In furtherance of the pressure Trump and his allies were already placing on Ukraine, the President instructed Vice President Michael Pence to cancel his trip to attend Zelensky's inauguration as Ukrainian President on May 20.  According to the whistleblower, it was "made clear" to Ukrainian officials that Trump did not want to meet with Zelensky until Trump saw how Zelensky "chose to act."  Specifically, a meeting or telephone call between Trump and Zelensky would be contingent upon Zelensky's willingness to "play ball" with the allegations of collaboration between Ukraine and the DNC, and that Biden had acted to protect his son from an investigation into corruption.

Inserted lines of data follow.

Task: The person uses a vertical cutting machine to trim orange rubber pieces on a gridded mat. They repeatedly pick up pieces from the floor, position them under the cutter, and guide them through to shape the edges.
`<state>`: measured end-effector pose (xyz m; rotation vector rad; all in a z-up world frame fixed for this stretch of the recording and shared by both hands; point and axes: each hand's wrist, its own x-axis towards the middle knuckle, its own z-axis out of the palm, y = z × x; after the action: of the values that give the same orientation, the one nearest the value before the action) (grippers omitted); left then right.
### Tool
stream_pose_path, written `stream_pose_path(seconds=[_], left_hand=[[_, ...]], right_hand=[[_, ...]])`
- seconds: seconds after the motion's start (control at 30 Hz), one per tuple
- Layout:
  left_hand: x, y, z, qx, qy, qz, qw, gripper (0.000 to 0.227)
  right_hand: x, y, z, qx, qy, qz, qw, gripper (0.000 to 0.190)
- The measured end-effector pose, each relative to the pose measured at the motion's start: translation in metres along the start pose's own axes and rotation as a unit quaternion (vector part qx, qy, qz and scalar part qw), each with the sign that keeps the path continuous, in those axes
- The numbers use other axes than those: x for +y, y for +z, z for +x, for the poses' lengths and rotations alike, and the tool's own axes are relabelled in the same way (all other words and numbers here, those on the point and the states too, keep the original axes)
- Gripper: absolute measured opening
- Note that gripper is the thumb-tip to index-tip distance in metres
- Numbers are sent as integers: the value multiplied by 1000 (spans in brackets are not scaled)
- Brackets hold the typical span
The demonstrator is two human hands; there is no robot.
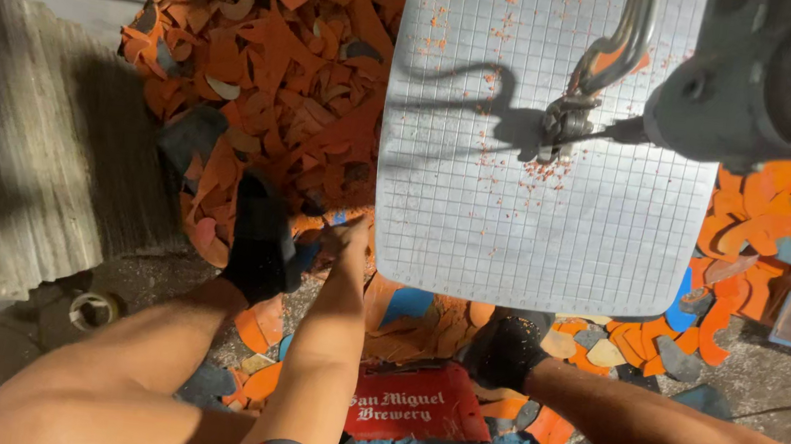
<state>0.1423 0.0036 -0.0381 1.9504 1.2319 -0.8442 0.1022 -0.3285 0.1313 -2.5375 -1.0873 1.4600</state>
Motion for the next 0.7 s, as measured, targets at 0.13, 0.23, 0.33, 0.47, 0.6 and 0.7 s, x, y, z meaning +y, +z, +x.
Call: stream_pose_path(seconds=[0.13,0.23,0.33,0.47,0.6,0.7], left_hand=[[-2,4,-8,-98,132,74,984,67],[-36,3,-53,-134,203,188,951,58],[-51,-28,-111,-211,256,352,875,50],[-19,-96,-192,-319,223,469,793,37],[26,-179,-294,-354,405,388,749,24],[57,-237,-356,-318,434,273,798,27]], right_hand=[[39,-15,-20,62,75,32,995,35],[74,-39,-41,130,140,76,979,38],[111,-82,-71,233,205,133,941,41],[132,-145,-144,352,234,194,886,44],[97,-210,-210,413,169,200,872,48],[38,-245,-238,399,10,96,912,50]])
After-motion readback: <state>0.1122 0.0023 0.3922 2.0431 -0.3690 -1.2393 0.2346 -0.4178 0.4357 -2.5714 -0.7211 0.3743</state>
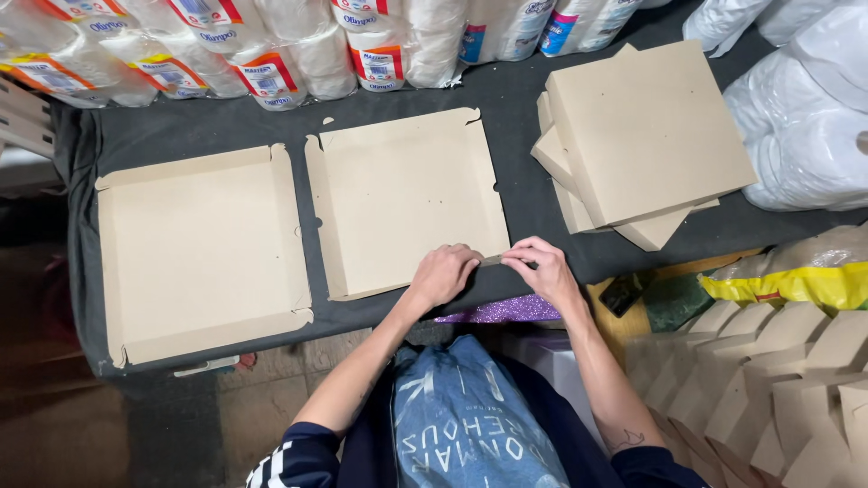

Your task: The person assembles flat cardboard boxes by folding the flaps and locking the tabs into place. They work on a table, handling the boxes one by one and stacking the finished ones to the side.

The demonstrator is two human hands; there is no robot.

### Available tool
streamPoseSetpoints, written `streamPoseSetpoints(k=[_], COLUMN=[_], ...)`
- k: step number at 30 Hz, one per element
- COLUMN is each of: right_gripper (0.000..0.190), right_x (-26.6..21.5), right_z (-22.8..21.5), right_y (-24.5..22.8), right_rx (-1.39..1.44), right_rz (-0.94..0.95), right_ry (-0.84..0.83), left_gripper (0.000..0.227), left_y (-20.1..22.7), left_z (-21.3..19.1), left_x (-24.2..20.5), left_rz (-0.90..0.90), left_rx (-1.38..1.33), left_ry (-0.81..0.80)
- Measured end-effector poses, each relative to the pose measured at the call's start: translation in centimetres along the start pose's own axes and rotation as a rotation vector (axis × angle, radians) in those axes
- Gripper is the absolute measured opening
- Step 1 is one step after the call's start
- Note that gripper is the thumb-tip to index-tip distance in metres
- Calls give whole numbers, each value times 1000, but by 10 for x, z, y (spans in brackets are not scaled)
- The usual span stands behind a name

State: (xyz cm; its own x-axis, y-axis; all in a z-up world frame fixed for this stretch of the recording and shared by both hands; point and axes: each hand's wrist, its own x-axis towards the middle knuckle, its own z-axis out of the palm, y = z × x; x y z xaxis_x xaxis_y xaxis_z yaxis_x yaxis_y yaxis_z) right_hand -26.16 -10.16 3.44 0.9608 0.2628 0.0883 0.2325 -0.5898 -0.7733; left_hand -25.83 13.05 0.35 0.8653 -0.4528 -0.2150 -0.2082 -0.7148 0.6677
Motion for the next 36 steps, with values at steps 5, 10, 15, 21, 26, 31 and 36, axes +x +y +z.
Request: streamPoseSetpoints(k=[5,10,15,21,26,31,36], right_gripper=[9,7,7,11,14,37,37], right_x=[3,6,14,18,31,29,2], right_z=[0,12,5,-6,-5,13,64], right_y=[-2,2,-10,-6,6,-23,-47], right_rx=[-3,-77,-173,-176,-211,-294,-268], right_rz=[-42,-128,-191,-128,-56,44,-165], right_ry=[-6,-41,-127,-206,-125,-103,-287], left_gripper=[32,27,20,25,42,36,29], left_y=[1,1,4,-10,-93,-143,-156], left_z=[-1,-2,-18,-87,-121,-108,-81], left_x=[6,2,-8,-58,-104,-108,-89], left_rz=[2,-13,25,20,-28,154,487], left_rx=[-77,-213,-267,-96,635,726,656], left_ry=[-80,-52,-75,-73,-62,23,295])
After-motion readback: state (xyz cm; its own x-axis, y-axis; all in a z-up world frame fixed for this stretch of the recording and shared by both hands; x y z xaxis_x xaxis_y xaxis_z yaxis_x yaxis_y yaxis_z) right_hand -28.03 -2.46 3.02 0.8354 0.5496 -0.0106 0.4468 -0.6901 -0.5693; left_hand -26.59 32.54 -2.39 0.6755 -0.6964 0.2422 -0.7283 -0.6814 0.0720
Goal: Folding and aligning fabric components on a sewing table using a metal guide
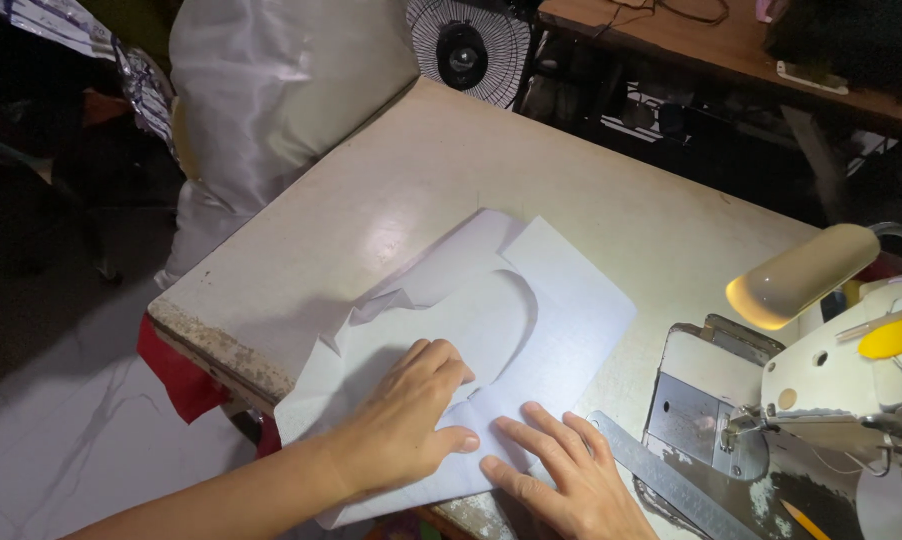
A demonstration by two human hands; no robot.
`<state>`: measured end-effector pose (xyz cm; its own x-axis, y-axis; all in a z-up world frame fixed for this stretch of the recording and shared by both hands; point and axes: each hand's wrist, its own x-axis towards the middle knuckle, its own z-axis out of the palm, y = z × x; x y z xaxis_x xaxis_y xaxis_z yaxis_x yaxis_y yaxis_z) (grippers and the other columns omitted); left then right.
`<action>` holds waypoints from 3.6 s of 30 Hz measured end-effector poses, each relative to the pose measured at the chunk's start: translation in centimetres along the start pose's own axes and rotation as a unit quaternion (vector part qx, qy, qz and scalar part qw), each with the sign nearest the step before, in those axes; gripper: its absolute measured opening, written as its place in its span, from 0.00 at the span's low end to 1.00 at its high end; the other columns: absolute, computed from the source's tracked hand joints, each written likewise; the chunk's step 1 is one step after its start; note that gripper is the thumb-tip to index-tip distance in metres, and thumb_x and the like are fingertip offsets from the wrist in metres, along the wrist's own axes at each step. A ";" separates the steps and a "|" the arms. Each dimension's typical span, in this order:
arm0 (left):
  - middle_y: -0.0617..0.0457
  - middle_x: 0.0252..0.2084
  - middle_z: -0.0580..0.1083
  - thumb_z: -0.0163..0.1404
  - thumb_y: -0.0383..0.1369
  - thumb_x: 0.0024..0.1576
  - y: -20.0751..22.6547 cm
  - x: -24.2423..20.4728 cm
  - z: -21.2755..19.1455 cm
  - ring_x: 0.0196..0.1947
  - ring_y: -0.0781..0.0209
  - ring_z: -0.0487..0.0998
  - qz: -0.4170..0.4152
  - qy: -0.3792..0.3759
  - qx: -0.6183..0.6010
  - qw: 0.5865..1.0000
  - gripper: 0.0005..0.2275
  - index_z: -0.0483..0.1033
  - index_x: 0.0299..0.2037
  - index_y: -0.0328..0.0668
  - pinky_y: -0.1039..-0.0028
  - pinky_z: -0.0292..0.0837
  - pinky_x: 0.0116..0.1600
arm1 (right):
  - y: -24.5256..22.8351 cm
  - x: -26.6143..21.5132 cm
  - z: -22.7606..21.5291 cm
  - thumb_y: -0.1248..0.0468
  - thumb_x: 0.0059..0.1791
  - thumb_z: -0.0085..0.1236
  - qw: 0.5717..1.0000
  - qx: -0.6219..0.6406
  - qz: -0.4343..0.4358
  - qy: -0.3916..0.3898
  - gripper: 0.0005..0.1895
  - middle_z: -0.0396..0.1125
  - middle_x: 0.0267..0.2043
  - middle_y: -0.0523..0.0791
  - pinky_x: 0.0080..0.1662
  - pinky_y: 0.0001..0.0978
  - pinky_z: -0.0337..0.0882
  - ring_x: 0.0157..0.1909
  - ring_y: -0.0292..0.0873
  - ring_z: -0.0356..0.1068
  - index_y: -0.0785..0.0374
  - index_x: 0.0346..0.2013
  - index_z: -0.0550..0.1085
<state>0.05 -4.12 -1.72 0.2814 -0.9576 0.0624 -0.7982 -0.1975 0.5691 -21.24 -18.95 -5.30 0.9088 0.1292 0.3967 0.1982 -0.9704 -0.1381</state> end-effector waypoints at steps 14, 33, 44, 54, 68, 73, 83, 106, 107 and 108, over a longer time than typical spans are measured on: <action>0.55 0.67 0.62 0.63 0.37 0.45 0.3 2.1 -1.4 0.70 0.49 0.55 -0.069 -0.063 -0.055 0.994 0.12 0.72 0.31 0.44 0.58 0.50 0.70 | 1.0 -0.8 1.0 0.56 0.58 0.44 0.999 0.051 0.009 0.004 0.20 0.60 0.71 0.47 0.64 0.60 0.54 0.74 0.58 0.56 0.43 0.65 0.71; 0.40 0.76 0.57 0.57 0.32 0.52 -1.6 2.4 0.3 0.80 0.42 0.43 0.039 -0.043 -0.079 0.995 0.12 0.67 0.22 0.42 0.43 0.24 0.74 | 0.9 -0.3 -0.9 0.63 0.53 0.45 0.982 0.179 0.041 -0.037 0.27 0.59 0.74 0.46 0.67 0.58 0.48 0.77 0.55 0.51 0.50 0.68 0.68; 0.40 0.77 0.54 0.56 0.29 0.55 -1.6 2.6 0.4 0.81 0.44 0.37 0.023 -0.066 -0.093 0.993 0.11 0.67 0.23 0.39 0.43 0.20 0.73 | 1.1 -0.5 -0.4 0.63 0.52 0.47 0.989 0.138 0.021 -0.042 0.29 0.58 0.75 0.45 0.67 0.56 0.49 0.77 0.54 0.51 0.50 0.69 0.67; 0.43 0.78 0.53 0.53 0.30 0.55 -1.0 2.6 0.0 0.81 0.50 0.35 -0.011 -0.083 -0.122 0.989 0.12 0.63 0.23 0.42 0.49 0.15 0.74 | -0.6 0.1 -0.2 0.61 0.53 0.56 0.996 0.050 -0.020 0.077 0.17 0.67 0.63 0.53 0.63 0.58 0.66 0.67 0.59 0.67 0.54 0.57 0.73; 0.46 0.77 0.55 0.58 0.31 0.53 -0.7 3.4 0.1 0.81 0.53 0.38 -0.043 -0.097 -0.033 0.994 0.08 0.75 0.24 0.39 0.43 0.22 0.75 | -0.9 1.1 0.5 0.61 0.58 0.42 0.997 0.039 -0.020 0.067 0.11 0.71 0.54 0.46 0.57 0.52 0.65 0.62 0.54 0.71 0.54 0.45 0.75; 0.46 0.77 0.53 0.58 0.30 0.54 -0.5 3.4 0.0 0.81 0.52 0.36 -0.050 -0.107 -0.037 0.992 0.10 0.72 0.23 0.39 0.43 0.19 0.75 | 0.3 2.1 -2.2 0.67 0.55 0.42 0.986 0.164 -0.034 0.022 0.18 0.72 0.52 0.48 0.52 0.42 0.69 0.53 0.50 0.72 0.60 0.58 0.74; 0.44 0.77 0.55 0.60 0.30 0.52 -0.8 3.3 0.2 0.80 0.48 0.38 -0.034 -0.089 -0.067 0.993 0.11 0.70 0.22 0.39 0.43 0.20 0.75 | 1.9 2.5 -0.8 0.64 0.57 0.47 0.991 0.123 -0.043 0.007 0.11 0.67 0.51 0.50 0.47 0.39 0.69 0.42 0.47 0.67 0.59 0.51 0.75; 0.45 0.76 0.57 0.61 0.31 0.50 -1.2 3.4 -0.3 0.80 0.48 0.43 -0.025 -0.085 -0.063 0.994 0.09 0.74 0.23 0.37 0.45 0.26 0.75 | 2.4 1.3 6.5 0.55 0.45 0.69 0.970 -0.080 0.012 0.229 0.15 0.70 0.36 0.28 0.39 0.21 0.70 0.34 0.27 0.69 0.43 0.46 0.78; 0.47 0.77 0.56 0.60 0.31 0.51 -1.2 3.5 -0.4 0.80 0.50 0.41 -0.037 -0.093 -0.084 0.991 0.10 0.73 0.23 0.38 0.47 0.25 0.75 | 2.2 1.5 6.7 0.55 0.44 0.70 0.960 -0.081 0.038 0.265 0.15 0.68 0.29 0.35 0.38 0.18 0.72 0.31 0.25 0.69 0.40 0.44 0.79; 0.47 0.77 0.56 0.60 0.31 0.51 -1.3 3.2 -0.6 0.80 0.50 0.41 -0.036 -0.093 -0.082 0.992 0.10 0.73 0.23 0.38 0.47 0.25 0.75 | 2.2 1.2 7.1 0.55 0.44 0.70 0.959 -0.082 0.039 0.267 0.15 0.68 0.29 0.35 0.38 0.18 0.72 0.31 0.25 0.69 0.40 0.44 0.79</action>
<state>2.33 -6.75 -1.79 0.2191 -0.9674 -0.1270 -0.6782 -0.2446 0.6929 -17.13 -19.54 -11.55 0.5921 -0.0244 0.8055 0.0372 -0.9976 -0.0576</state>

The whistleblower, therefore, outlined a campaign of pressure on Ukrainian officials, dating back to at least January of 2019, through Trump's private attorney, to find evidence to support Trump's claims that the DNC cooperated with Ukraine to interfere in the 2016 U.S. presidential election, and that Biden had pressured Ukraine to fire its top prosecutor to protect his son.  That is, Trump's campaign of corruption concerning Ukraine concerned more than merely one telephone call in July of 2019.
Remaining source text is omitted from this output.